Only minor modifications of these conditions were required to extend the reaction to include aryl bromides (Scheme 23).38 Still milder reaction conditions were developed that employ 3.0 equiv of KOSiEt3, 2.5 mol % of [allylPdCl]2 with 5 mol % of ligand 62. These conditions proved to be general for a wider range of aryl bromides (Scheme 24).
Scheme 23.
Scheme 24.
Conclusion and Outlook
The initial efforts to develop a fluoride-free method of cross-coupling of organosilanols were based upon a simple hypothesis that ultimately led to the development of a new paradigm for cross-coupling reactions. The defining feature of this process is the competency of a neutral palladium silanolate that refutes the longstanding notion that pentacoordinate silicates are required for successful transmetalation of organosilanes. With this knowledge, four different protocols were developed for the formation of the active silanolate species ranging from alkenyl, alkynyl, aryl, heteroaryl, to bissilylbutadienes. In addition, the unique nature of silicon has enabled for the amalgamation of the fluoride-promoted cross-coupling of organosilanes and this new silanolate-based process for the development of sequential cross-coupling reactions.

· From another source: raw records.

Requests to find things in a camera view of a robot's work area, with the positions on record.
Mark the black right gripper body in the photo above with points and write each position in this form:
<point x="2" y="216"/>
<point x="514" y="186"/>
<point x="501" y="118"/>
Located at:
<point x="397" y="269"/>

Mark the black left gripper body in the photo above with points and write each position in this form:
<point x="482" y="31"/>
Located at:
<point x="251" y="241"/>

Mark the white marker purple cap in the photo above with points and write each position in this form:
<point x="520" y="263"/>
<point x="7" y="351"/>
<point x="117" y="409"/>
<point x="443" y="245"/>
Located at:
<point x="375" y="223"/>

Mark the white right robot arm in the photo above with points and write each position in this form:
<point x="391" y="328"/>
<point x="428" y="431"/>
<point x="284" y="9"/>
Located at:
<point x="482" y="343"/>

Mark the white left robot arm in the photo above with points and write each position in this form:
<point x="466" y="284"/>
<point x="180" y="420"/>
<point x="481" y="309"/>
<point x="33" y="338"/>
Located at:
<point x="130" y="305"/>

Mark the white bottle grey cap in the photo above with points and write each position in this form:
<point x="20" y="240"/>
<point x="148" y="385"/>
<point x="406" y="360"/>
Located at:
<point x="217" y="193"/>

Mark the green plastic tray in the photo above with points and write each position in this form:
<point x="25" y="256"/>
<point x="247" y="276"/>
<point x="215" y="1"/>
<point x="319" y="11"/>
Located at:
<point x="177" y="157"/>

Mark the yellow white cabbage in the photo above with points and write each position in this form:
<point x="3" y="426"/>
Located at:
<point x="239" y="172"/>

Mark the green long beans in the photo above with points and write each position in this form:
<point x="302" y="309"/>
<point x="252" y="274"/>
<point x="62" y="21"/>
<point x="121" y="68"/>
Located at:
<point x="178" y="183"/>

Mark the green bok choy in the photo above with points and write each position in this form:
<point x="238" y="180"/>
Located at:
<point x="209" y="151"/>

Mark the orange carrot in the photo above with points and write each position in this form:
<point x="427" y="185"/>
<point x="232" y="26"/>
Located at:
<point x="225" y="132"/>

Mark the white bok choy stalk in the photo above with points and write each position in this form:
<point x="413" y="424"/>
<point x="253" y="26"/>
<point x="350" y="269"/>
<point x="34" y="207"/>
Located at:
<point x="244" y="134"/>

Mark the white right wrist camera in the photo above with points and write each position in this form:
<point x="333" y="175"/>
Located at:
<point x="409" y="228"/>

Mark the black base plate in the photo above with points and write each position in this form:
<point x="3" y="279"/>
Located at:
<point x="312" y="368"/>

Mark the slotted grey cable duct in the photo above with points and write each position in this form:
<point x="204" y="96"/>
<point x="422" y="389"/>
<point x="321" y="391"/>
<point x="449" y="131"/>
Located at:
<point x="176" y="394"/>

The discovery of the fluoride-free process continues to stimulate the development of milder and more diverse conditions and reagents for organosilicon cross-coupling reactions. Current studies are focused on the demonstration of vinyl-vinyl cross-coupling and the more difficult cross-coupling of alkylsilanols. Mechanistic studies are underway to elucidate the molecular detail of the elementary steps in the transmetalation of palladium silanolates as well as the potential similarities to the transmetalation process for organoboron compounds. Finally, more exploratory endeavors involve the use of silanolates as precursors for the generation of organometallic species derived from other elements, such as gold, nickel, copper, and rhodium.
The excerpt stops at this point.